Alexandros Lamprineas via llvm-dev
2018-Sep-26 18:52 UTC
[llvm-dev] [RFC] Delay Phi Operand Folding
Hi llvm-dev,
I was thinking to make InstCombine capable of turning on/off the folding of Phi
operands. I am not entirely sure this is a right approach. My motivation is
similar to https://reviews.llvm.org/D50723. I noticed that InstCombine tries to
fold Phi operands and therefore can sink instructions.
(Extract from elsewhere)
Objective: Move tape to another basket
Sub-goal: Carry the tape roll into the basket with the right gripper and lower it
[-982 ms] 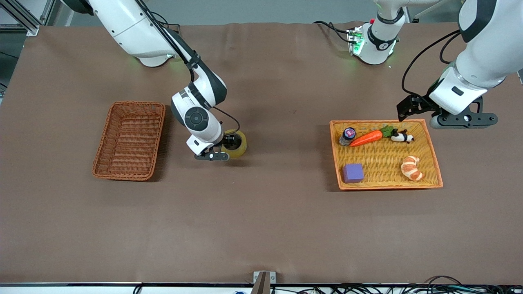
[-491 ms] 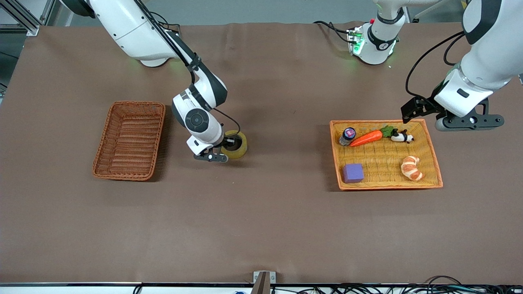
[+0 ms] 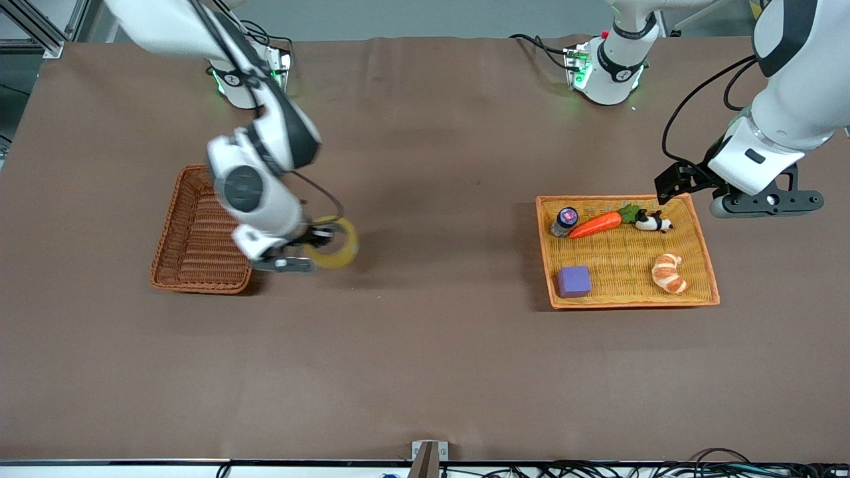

When this happens too
early in the pass pipeline, it can prevent other optimization passes like
GVN-Hoist from being beneficial. I was looking at a particular case, where
InstCombine would sink a chain of instructions from both sides of a diamond
structure except for two geps that were in the beginning of the chain. Each side
block had the exact sequence of instructions with the geps in reverse order. The
Phis corresponding to the geps were then turned into selects by SimplifyCFG,
resulting a sub-optimal sequence with the selects happening too early and
presumably creating stalls in the execution pipeline:
IR just before InstCombine
/ \
Use(...(Use(load(gep 0)))) Use(...(Use(load(gep 1))))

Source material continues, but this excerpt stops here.